The Honorable Will Metcalf of Montgomery County offered the following motion in writing:

Mr. Speaker:

I move that staff members employed by house committees at the end of the 87th Legislature continue to be employed by the house subject to available funding until standing committee assignments have been made for the 88th Legislature.

The motion in writing was read and prevailed.


The interpretation of the proceedings of the house was provided today by Shawn Whitley and Shelby Mitchusson.


The speaker announced Dr. Emily Briggs of New Braunfels as the "Doctor for the Day."

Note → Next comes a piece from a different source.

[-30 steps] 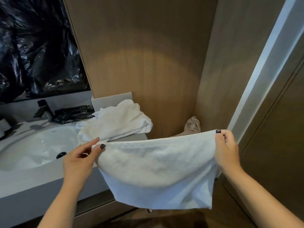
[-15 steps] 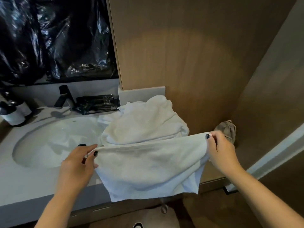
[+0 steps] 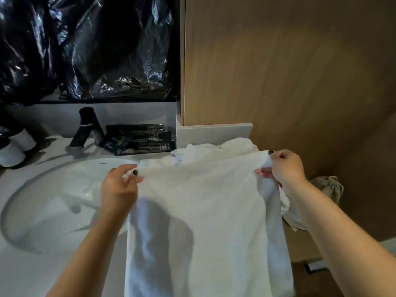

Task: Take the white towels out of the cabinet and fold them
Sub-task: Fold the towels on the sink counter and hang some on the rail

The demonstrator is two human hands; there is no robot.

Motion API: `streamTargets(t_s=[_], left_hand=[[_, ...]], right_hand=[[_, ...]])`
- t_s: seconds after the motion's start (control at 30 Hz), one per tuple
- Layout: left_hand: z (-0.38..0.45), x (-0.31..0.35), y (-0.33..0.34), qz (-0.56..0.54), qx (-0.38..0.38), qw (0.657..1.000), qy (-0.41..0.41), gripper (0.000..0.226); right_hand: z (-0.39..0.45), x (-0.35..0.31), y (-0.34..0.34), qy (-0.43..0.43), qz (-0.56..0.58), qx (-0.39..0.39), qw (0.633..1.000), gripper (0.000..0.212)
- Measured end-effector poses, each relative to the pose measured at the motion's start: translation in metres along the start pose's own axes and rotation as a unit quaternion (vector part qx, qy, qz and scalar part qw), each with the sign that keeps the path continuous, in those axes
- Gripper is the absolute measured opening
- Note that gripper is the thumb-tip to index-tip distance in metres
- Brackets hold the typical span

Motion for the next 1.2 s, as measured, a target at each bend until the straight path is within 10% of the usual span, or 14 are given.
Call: streamTargets(t_s=[0.2,0.3,0.4,0.53,1.07,1.2], left_hand=[[0.003,-0.029,0.039,0.072,0.006,0.993,-0.093,0.047],[-0.026,-0.012,0.073,0.144,-0.048,0.988,0.043,0.064],[-0.067,0.003,0.128,0.208,-0.175,0.939,0.212,0.058],[-0.069,-0.016,0.158,0.276,-0.227,0.911,0.203,0.061],[-0.064,-0.053,0.114,0.339,-0.208,0.912,0.103,0.077],[-0.108,-0.035,0.129,0.276,-0.223,0.920,0.168,0.065]], right_hand=[[0.012,0.004,0.035,-0.069,-0.055,0.056,0.995,0.010],[-0.025,-0.001,0.064,-0.243,-0.103,0.067,0.962,0.055],[-0.070,-0.009,0.117,-0.433,-0.211,0.004,0.877,0.065],[-0.069,0.002,0.166,-0.557,-0.418,-0.040,0.716,0.060],[-0.007,0.031,0.115,-0.404,-0.464,-0.042,0.787,0.076],[-0.082,0.027,0.132,-0.525,-0.362,-0.026,0.770,0.064]])
Point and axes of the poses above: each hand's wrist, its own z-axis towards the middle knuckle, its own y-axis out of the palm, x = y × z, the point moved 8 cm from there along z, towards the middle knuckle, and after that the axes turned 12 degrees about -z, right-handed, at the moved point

The speaker recognized Talin Nalbandian from the Butler School of Music at The University of Texas at Austin, who sang "Texas, Our Texas."

The speaker introduced the Most Reverend David L. Toups, bishop of the Catholic Diocese of Beaumont, Beaumont, who pronounced the benediction as follows:

I'll end with the beautiful and brief benediction that God gave to Moses, the great law giver, and told his brother to bless the people thus: The Lord bless you and keep you. The Lord make his face shine upon you, and be gracious to you. The Lord lift up his countenance upon you, and give you peace. La bendición de Dios todopoderoso, Padre, Hijo, y Espíritu Santo sobre ustedes y permanezca para siempre. And the people said, Amen.


The Honorable John Kuempel of Guadalupe County moved that the house adjourn until 10 a.m. tomorrow in memory of the Honorable Bill W. Barton, the Honorable Jerry Beauchamp, the Honorable Bennie Bock II, the Honorable Frank Calhoun, the Honorable Joe Barnett Cannon, the Honorable Donald M. Cartwright, the Honorable Sam Forse Collins, the Honorable C.C. "Kit" Cooke, the Honorable Rick Crawford, the Honorable Frances "Sissy" Farenthold, the Honorable Dave Finney, the Honorable Dan Flynn, the Honorable Martin Garcia, the Honorable Toby Goodman, the Honorable Bill Haley, the Honorable O.H. "Ike" Harris, the Honorable Samuel Hudson III, the Honorable Libby Linebarger, the Honorable James Steele Moore, the Honorable John H. Poerner, the Honorable Pike Powers, the Honorable Tom Ramsay, the Honorable Randall H. Riley, the Honorable Froy Salinas, the Honorable Robert "Bob" Salter, the Honorable William Thomas Satterwhite, the Honorable Henry Stollenwerck, the Honorable David Swinford, the Honorable Bob Turner, the Honorable Tom C. Waldrop, the Honorable Larry Warner, the Honorable Sarah Weddington, and the Honorable Joe Wyatt Jr.

The motion prevailed.

The house accordingly, at 2:28 p.m., adjourned until 10 a.m. tomorrow.



Christian Manuel Hayes, District 22, requested to have his name displayed as Christian Manuel for the rosters for the House of Representatives of the Eighty-Eighth Legislature.

Claudia Ordaz Perez, District 79, requested to have her name displayed as Claudia Ordaz for the rosters for the House of Representatives of the Eighty-Eighth Legislature.